▸ **Instructions to follow**: Look below for the line containing "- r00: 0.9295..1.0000"; from there through the line containing "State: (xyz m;", both lines included, please set down each line exactly and nothing else.

▸ **Task inputs**:

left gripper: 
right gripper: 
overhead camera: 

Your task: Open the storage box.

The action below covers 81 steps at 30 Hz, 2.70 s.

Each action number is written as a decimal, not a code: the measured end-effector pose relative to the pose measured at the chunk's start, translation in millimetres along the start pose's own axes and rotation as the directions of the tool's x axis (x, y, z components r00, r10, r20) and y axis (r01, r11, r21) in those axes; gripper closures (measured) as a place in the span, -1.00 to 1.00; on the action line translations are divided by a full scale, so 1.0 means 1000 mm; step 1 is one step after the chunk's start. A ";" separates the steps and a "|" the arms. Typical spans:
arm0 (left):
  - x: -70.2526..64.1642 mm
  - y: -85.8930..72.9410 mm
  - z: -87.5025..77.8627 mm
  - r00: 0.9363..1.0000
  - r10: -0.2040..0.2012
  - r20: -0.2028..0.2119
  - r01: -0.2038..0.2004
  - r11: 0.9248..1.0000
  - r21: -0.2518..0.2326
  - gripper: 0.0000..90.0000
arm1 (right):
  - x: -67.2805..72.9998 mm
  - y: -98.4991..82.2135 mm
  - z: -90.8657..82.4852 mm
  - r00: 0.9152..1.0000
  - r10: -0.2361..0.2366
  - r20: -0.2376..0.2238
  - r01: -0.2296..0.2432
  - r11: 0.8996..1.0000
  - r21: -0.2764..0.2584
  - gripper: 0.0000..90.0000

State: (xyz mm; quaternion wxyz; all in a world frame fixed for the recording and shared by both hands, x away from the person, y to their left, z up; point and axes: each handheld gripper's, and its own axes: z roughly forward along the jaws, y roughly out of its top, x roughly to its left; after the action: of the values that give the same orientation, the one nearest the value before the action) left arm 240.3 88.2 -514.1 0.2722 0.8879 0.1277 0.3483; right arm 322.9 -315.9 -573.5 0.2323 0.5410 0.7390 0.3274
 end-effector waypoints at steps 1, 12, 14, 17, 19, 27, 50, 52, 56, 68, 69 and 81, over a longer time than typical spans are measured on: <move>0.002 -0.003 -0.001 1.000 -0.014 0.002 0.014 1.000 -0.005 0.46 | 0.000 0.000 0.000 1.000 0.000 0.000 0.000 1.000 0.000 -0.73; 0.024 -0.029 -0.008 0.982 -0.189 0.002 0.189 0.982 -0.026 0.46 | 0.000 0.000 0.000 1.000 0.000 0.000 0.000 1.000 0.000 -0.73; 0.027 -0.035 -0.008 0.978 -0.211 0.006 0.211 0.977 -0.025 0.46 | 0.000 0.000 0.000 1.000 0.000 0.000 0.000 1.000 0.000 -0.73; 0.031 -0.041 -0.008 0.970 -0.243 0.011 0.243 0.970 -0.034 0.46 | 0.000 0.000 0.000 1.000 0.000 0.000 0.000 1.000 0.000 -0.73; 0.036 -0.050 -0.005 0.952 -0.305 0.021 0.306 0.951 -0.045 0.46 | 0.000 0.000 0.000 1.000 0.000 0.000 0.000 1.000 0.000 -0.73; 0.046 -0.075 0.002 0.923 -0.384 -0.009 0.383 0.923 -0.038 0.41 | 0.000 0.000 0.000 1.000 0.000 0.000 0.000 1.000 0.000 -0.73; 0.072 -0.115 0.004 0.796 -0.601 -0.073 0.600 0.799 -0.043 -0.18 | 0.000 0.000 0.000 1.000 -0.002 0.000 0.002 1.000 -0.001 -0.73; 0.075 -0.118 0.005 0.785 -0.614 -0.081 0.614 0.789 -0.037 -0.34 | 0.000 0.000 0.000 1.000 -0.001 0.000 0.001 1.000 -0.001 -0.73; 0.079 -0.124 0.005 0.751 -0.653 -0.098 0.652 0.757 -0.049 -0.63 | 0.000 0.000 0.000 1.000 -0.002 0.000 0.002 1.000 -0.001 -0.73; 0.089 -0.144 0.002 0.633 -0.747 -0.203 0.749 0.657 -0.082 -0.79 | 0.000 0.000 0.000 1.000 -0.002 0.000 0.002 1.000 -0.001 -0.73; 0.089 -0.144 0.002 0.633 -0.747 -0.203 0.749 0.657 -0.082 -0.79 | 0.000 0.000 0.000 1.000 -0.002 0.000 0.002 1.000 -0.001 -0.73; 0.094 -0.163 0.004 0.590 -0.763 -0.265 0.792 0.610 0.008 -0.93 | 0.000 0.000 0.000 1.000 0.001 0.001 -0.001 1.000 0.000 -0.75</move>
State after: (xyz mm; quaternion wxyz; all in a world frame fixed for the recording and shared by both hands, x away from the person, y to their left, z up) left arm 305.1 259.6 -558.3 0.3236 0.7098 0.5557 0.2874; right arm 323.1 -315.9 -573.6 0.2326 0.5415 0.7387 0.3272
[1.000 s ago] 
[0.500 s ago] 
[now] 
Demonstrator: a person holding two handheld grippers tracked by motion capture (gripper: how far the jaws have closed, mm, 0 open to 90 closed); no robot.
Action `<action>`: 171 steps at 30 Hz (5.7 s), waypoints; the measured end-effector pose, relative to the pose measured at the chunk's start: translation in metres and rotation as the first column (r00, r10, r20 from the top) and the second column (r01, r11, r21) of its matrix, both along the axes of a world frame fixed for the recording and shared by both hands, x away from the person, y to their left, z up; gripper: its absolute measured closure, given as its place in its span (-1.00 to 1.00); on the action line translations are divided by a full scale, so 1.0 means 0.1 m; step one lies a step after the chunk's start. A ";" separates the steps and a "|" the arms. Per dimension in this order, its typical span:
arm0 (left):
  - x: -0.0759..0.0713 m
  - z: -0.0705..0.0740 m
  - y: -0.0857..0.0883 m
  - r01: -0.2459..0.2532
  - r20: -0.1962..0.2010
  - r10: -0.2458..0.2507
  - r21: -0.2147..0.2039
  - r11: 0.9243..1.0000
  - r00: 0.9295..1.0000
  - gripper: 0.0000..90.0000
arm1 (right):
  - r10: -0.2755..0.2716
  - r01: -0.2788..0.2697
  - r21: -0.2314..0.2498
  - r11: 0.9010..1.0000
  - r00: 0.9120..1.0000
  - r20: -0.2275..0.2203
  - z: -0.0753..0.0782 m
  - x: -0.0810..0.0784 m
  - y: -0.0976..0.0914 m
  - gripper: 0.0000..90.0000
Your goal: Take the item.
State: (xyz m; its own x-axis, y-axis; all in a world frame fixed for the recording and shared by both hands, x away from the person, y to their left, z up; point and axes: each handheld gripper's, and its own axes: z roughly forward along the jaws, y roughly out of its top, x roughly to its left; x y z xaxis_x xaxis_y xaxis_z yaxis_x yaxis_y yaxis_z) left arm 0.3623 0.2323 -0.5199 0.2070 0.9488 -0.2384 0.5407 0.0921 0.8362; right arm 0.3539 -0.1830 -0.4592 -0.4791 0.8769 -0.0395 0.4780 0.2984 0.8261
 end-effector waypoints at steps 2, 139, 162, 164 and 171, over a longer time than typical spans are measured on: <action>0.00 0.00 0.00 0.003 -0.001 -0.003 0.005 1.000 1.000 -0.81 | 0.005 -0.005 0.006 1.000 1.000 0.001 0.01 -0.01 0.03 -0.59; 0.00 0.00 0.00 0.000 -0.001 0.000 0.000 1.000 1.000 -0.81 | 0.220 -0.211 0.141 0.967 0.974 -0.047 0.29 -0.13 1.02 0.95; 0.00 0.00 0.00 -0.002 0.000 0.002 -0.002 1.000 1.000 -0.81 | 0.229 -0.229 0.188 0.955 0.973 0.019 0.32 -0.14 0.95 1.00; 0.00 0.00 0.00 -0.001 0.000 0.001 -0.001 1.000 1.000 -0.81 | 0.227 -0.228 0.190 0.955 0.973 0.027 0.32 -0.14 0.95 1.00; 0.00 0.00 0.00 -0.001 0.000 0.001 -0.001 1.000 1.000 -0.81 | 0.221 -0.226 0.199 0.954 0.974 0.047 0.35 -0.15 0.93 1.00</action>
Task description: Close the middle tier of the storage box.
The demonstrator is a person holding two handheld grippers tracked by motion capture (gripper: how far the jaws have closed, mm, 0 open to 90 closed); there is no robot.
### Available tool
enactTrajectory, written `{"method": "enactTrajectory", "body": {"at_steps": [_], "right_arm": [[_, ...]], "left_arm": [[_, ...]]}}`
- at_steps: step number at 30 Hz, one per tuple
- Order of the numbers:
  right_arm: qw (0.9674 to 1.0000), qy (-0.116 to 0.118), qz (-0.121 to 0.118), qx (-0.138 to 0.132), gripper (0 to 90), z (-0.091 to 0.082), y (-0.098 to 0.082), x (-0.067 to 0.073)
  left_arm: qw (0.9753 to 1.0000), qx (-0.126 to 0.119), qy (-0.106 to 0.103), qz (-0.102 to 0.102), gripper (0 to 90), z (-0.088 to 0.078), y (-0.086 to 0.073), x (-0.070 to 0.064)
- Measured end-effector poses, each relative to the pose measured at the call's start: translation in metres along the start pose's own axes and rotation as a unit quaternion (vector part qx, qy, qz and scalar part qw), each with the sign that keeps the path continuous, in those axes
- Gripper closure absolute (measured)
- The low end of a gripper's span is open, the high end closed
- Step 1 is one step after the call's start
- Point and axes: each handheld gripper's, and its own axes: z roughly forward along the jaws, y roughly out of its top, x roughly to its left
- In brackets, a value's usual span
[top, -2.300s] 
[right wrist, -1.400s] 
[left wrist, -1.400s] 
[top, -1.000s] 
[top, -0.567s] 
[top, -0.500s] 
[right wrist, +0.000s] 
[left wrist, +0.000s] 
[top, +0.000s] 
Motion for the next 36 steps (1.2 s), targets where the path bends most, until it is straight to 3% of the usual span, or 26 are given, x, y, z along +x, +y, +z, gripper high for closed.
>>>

▸ **Finished task**:
  - r00: 0.9295..1.0000
  - gripper: 0.0000..90.0000
arm1 (right):
  - r10: -0.2755..0.2716
  - r01: -0.2788..0.2697
  - r21: -0.2314..0.2498
  - r11: 0.9010..1.0000
  - r00: 0.9120..1.0000
  - r20: -0.2275..0.2203
  - z: -0.0753..0.0782 m
  - x: -0.0810..0.0784 m
  - y: -0.0976..0.0914 m
  - gripper: 0.0000..90.0000
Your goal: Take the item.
State: (xyz m; its own x-axis, y-axis; all in a world frame fixed for the recording and shared by both hands, x away from the person, y to their left, z up; point and axes: each handheld gripper's, and its own axes: z roughly forward along the jaws, y roughly out of its top, x roughly to its left; x y z xaxis_x xaxis_y xaxis_z yaxis_x yaxis_y yaxis_z) left arm 0.3623 0.2323 -0.5199 0.2070 0.9488 -0.2384 0.5407 0.0921 0.8362; right arm 0.3539 -0.1830 -0.4592 -0.4791 0.8769 -0.0395 0.4780 0.2984 0.8261

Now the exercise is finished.